Problem to work on:
The entries must be retyped exactly, down to the last line.

──────

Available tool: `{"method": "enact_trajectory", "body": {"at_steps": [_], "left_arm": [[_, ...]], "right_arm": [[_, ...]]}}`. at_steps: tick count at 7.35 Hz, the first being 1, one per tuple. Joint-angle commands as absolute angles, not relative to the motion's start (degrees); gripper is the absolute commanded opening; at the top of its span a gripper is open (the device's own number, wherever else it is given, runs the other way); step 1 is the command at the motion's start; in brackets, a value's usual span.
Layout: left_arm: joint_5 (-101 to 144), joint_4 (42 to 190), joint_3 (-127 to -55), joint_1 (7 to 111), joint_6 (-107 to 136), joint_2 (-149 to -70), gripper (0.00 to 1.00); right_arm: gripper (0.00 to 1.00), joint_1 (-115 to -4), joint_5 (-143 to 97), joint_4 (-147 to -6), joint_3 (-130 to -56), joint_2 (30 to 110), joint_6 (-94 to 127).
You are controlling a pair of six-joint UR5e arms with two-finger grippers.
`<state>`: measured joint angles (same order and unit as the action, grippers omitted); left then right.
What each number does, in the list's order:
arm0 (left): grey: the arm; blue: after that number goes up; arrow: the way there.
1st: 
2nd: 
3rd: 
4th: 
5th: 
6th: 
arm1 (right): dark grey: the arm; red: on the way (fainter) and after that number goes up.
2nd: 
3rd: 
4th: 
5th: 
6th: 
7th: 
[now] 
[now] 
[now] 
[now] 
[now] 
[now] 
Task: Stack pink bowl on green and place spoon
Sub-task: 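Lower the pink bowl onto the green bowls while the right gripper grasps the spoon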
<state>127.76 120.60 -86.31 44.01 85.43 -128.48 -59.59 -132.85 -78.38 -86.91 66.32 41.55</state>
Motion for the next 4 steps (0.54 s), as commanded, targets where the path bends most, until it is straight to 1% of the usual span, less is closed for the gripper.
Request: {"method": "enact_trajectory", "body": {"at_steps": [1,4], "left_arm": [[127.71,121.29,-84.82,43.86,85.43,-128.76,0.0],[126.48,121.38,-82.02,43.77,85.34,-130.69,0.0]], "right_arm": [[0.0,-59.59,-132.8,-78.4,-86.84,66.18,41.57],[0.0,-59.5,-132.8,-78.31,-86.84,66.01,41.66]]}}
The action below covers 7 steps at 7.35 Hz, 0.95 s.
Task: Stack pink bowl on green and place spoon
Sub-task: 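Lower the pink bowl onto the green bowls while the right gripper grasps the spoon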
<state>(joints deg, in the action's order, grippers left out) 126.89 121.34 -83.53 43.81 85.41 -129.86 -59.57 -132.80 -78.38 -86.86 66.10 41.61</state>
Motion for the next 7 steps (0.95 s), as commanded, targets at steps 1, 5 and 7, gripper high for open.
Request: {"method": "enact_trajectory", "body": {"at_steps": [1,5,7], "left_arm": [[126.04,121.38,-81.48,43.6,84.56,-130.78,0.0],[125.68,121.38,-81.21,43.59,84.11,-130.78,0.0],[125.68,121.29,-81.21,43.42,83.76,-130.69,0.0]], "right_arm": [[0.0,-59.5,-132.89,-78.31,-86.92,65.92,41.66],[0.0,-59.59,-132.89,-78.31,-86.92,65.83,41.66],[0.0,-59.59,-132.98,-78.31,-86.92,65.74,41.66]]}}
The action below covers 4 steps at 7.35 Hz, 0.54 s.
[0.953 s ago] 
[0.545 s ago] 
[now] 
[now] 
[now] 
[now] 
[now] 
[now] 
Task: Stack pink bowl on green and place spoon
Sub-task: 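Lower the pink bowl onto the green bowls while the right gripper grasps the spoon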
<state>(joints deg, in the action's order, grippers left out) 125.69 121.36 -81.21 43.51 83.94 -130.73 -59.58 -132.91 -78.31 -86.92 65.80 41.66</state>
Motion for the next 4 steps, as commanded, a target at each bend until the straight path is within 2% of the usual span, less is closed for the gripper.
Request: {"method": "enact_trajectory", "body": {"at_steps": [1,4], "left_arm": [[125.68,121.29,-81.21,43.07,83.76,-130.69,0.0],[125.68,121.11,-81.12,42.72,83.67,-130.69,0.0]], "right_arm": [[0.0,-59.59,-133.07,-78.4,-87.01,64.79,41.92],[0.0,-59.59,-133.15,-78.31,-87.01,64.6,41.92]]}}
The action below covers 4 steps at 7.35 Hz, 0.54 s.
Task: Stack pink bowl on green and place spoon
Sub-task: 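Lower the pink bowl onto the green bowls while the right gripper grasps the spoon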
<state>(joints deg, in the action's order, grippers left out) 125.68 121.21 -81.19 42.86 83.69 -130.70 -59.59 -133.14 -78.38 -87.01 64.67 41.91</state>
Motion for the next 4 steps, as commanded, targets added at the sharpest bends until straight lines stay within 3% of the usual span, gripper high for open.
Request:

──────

Finished exercise:
Available tool: `{"method": "enact_trajectory", "body": {"at_steps": [_], "left_arm": [[_, ...]], "right_arm": [[_, ...]]}}`. at_steps: tick count at 7.35 Hz, the first being 1, one per tuple. Joint-angle commands as absolute angles, not relative to the motion's start (degrees); gripper is the absolute commanded opening; at the top of its span a gripper is open (the device's own number, wherever else it is given, runs the other way); step 1 is the command at the motion's start; in brackets, a value's usual span.
Layout: left_arm: joint_5 (-101 to 144), joint_4 (42 to 190), joint_3 (-127 to -55), joint_1 (7 to 111), joint_6 (-107 to 136), joint_2 (-149 to -70), gripper (0.00 to 1.00); right_arm: gripper (0.00 to 1.00), joint_1 (-115 to -4), joint_5 (-143 to 97), joint_4 (-147 to -6), joint_3 (-130 to -56), joint_2 (30 to 110), joint_6 (-94 to 127).
You are controlling a pair of six-joint UR5e arms with two-finger grippers.
`<state>`: measured joint angles (same order and unit as the action, grippers omitted); left then right.
What each number does, in the list's order:
arm0 (left): grey: the arm; blue: after that number goes up; arrow: the way there.
1st: 
2nd: 
3rd: 
4th: 
5th: 
6th: 
arm1 (right): dark grey: the arm; red: on the way (fainter) and after that number goes up.
2nd: 
3rd: 
4th: 
5th: 
6th: 
7th: 
[now] 
[now] 
[now] 
[now] 
[now] 
[now] 
Task: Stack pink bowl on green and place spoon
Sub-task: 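Lower the pink bowl onto the green bowls while the right gripper grasps the spoon
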<state>127.76 120.60 -86.31 44.01 85.43 -128.48 -59.59 -132.85 -78.38 -86.91 66.32 41.55</state>
Motion for the next 4 steps (0.54 s), as commanded, targets where the path bends most, until it is straight to 1% of the usual span, less is closed for the gripper.
Request: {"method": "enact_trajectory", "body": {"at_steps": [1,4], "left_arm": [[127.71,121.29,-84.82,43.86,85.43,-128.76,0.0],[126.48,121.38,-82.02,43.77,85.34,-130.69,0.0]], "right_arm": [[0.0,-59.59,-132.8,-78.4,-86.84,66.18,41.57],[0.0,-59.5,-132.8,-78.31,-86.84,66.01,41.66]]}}
The action below covers 7 steps at 7.35 Hz, 0.95 s.
Task: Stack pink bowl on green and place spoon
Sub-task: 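Lower the pink bowl onto the green bowls while the right gripper grasps the spoon
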<state>(joints deg, in the action's order, grippers left out) 126.89 121.34 -83.53 43.81 85.41 -129.86 -59.57 -132.80 -78.38 -86.86 66.10 41.61</state>
Motion for the next 7 steps (0.95 s), as commanded, targets at steps 1, 5 and 7, gripper high for open.
Request: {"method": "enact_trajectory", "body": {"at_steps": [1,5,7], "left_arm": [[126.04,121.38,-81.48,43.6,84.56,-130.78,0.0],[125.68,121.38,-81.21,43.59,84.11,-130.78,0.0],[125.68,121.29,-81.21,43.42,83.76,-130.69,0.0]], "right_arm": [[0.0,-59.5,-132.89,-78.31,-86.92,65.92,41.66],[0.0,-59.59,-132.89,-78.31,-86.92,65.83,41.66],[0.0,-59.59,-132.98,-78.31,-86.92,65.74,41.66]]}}
The action below covers 4 steps at 7.35 Hz, 0.54 s.
[0.953 s ago] 
[0.545 s ago] 
[now] 
[now] 
[now] 
[now] 
[now] 
[now] 
Task: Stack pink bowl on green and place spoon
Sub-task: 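Lower the pink bowl onto the green bowls while the right gripper grasps the spoon
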<state>(joints deg, in the action's order, grippers left out) 125.69 121.36 -81.21 43.51 83.94 -130.73 -59.58 -132.91 -78.31 -86.92 65.80 41.66</state>
Motion for the next 4 steps, as commanded, a target at each bend until the straight path is within 2% of the usual span, less is closed for the gripper.
Request: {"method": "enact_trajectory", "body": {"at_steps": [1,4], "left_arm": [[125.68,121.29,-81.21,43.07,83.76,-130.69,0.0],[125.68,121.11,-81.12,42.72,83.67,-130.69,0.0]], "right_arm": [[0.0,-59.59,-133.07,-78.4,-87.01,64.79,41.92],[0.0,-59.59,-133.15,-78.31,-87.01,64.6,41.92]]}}
The action below covers 4 steps at 7.35 Hz, 0.54 s.
Task: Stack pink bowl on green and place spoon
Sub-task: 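Lower the pink bowl onto the green bowls while the right gripper grasps the spoon
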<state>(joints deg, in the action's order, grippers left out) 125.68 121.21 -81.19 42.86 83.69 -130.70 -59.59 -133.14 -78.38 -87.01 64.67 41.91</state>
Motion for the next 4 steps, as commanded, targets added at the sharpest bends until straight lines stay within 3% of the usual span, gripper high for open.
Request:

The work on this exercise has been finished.